Usually, pure metals from the standpoint of their characteristics are inferior to alloys consisting of several metals and non-metals (such as silicium or carbon). By changing the composition and balance of elements in the alloy, you can control its characteristics including durability, melting point and electric resistance. However, engineers plan to use a new alloy only after measuring its characteristics during pilot tests. The problem is that pilot synthesis and lab tests constitute a lengthy and expensive process. Moreover, even using computer simulations of alloys requires huge resources and time and does not allow for running through many materials.
“There are many potential materials for such alloys because there are many variables: какие chemical elements in the alloy, the balance between them, the crystal lattice, etc. Say, in the simplest system consisting of two elements, niobium and wolfram, if we look at the set of 20 atoms in the crystal lattice cell, we will have to model more than one million of different combinations, 2 raised to the power of 20, without account of symmetry”, SkolTech is citing professor Alexander Shapeyev.
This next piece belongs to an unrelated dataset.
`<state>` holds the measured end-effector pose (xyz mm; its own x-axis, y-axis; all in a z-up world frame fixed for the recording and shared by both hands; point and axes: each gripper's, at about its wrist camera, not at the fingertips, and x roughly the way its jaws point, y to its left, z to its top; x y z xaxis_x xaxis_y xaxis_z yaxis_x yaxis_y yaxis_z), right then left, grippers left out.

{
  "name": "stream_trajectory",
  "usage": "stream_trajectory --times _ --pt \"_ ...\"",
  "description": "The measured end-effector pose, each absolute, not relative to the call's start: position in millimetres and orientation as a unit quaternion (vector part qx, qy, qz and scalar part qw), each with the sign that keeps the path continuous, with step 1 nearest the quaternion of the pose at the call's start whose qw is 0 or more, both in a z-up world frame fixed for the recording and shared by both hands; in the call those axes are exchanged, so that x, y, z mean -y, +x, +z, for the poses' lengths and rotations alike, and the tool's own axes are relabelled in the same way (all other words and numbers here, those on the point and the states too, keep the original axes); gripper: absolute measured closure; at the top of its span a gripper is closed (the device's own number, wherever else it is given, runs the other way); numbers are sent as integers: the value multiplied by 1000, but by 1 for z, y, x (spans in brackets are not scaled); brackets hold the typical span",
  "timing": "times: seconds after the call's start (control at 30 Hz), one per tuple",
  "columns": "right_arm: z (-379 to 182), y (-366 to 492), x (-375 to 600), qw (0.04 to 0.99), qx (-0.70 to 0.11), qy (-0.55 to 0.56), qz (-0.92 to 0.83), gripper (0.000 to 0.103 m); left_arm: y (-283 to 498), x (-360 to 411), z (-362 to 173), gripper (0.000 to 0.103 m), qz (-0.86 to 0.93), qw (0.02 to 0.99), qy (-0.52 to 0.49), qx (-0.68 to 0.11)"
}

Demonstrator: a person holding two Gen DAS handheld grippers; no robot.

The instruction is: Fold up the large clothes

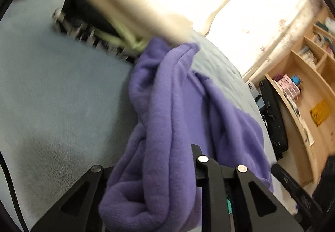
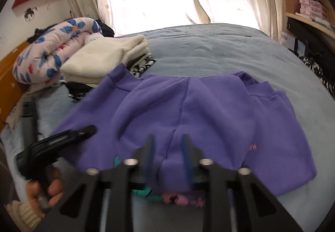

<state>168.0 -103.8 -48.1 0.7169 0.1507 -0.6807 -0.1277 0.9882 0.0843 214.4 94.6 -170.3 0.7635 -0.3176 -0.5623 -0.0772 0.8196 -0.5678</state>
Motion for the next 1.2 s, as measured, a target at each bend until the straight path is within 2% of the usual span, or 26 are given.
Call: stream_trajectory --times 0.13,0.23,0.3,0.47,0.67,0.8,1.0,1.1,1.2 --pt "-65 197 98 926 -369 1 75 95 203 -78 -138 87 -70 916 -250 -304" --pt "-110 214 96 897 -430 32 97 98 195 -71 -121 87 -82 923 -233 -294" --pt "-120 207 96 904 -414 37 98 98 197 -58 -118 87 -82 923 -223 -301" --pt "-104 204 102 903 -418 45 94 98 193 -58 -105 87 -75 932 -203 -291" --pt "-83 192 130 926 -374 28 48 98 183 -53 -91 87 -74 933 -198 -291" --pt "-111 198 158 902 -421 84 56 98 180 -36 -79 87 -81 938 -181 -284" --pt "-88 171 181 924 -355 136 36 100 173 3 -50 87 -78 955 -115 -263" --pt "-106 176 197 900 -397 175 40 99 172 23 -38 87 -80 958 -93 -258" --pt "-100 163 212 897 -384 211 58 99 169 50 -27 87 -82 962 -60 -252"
On top of that, the algorithms used for simulating and selecting alloys work well when you are making a selective search without running through all possible combinations. In this case, there is a risk of missing a material with outstanding characteristics. We are using a different approach: the machine learning, which feature high computation speed and allow for running through all possible combinations up to a certain cut-off limit, e.g., 20 atoms in a super-cell. It means we will not miss good materials”, SkolTech is citing Victoria Zinkovich, one of the authors of the study.
To test their approach, the authors used high-melting-point metals (vanadium, molybdenum, niobium, tantalum, wolfram) and noble metals (gold, silver, platinum, palladium), making six various atom combinations on their basis. Then the scientists tested all these combinations applying the algorithm allowing for testing which alloys are stable and which are prone to decomposition. The outcome was identifying 268 new alloys stable under zero degrees, which were not known before. This proves that using machine learning allows for discovering the alloys inaccessible through standard material engineering methods.